Eakins returned home, energized by all that he had learned, but anxious to return to his roots on American soil. He yearned for the American scene and felt confident that he could paint what he knew with honesty and clarity. Here began his work in portraiture and intimate scenes of home life. He resumed his interest in sailing, hunting and rowing; this last interest would figure prominently into his sculling scenes a couple of years later. Although he had not rowed on the Seine while in Paris, he knew the Schuylkill in Philadelphia. At this time, rowing, or sculling, had become a popular pastime as an amateur sport.

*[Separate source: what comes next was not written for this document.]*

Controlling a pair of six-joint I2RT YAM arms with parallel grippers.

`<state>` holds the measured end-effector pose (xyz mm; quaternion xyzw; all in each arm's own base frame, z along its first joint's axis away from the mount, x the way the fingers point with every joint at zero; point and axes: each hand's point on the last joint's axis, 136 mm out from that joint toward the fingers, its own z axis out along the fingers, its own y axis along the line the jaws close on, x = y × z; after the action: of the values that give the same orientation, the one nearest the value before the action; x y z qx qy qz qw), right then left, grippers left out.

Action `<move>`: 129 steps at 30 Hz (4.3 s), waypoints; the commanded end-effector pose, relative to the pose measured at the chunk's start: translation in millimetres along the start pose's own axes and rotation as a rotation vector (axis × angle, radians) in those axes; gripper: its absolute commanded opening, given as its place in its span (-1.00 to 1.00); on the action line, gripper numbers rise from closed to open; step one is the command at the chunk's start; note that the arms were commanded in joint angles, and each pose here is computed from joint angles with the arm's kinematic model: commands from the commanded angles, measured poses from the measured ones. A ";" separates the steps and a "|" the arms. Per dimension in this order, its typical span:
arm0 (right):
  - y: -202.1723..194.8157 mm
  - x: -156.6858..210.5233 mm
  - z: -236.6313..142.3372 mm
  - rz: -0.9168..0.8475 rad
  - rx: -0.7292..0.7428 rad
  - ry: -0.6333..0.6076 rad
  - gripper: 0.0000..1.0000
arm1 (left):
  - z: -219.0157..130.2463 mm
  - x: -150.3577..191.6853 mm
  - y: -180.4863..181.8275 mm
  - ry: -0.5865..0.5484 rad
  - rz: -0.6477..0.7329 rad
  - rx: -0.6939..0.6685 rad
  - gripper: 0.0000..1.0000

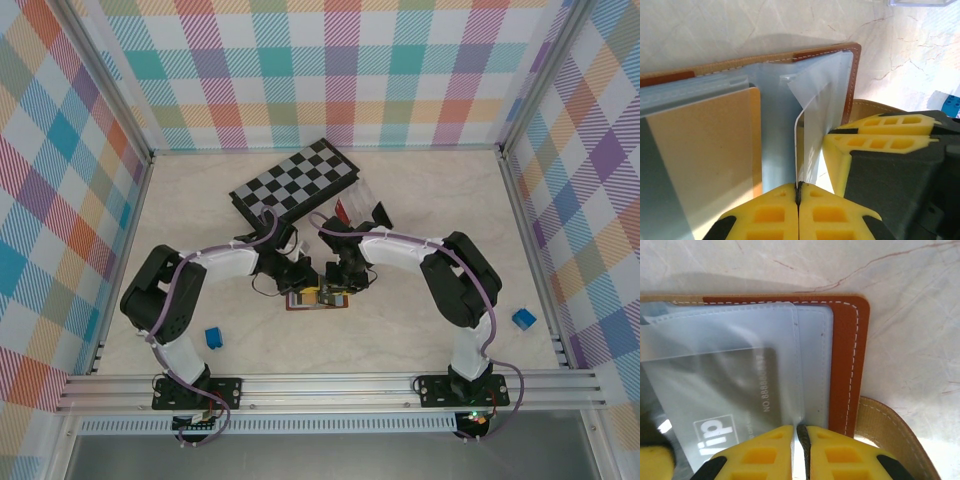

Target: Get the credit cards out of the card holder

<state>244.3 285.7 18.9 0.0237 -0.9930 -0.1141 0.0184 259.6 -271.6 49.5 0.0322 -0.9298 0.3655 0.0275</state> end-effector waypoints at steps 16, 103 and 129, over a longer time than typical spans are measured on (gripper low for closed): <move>1.9 3.8 -0.1 -0.047 -0.039 0.023 -0.62 | -64.5 -1.2 5.3 -0.092 0.005 -0.172 -1.00; -85.3 -153.2 -182.9 -0.337 0.225 -0.541 -1.00 | -174.2 -12.3 19.7 -0.461 -0.144 -0.331 1.00; -99.5 -138.1 -168.8 -0.352 0.235 -0.464 -0.98 | -162.8 -14.9 14.4 -0.418 -0.132 -0.293 1.00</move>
<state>401.1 164.5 156.0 0.1676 -0.9560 -0.0073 -0.2407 277.0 -149.2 161.9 0.1591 -0.9545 0.2063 -0.1449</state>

In fact, the first international amateur regatta was held on the Schuylkill in Philadelphia at the Philadelphia Centennial Exposition of 1876, just two years after Eakins pained
John Biglin in a Single Scull
. We might assume that Biglin rowed on one of the American club crews, side by side with crews from Columbia and Yale, Trinity, Dublin and First Trinity from Great Britain and the London Rowing Club. Eakins would steal much from Nature, learn to "steal her tools" when creating his masterpiece
The Champion Single Sculls
(1871), a canvas which would insure his place as the leading American Realist of the 19th century.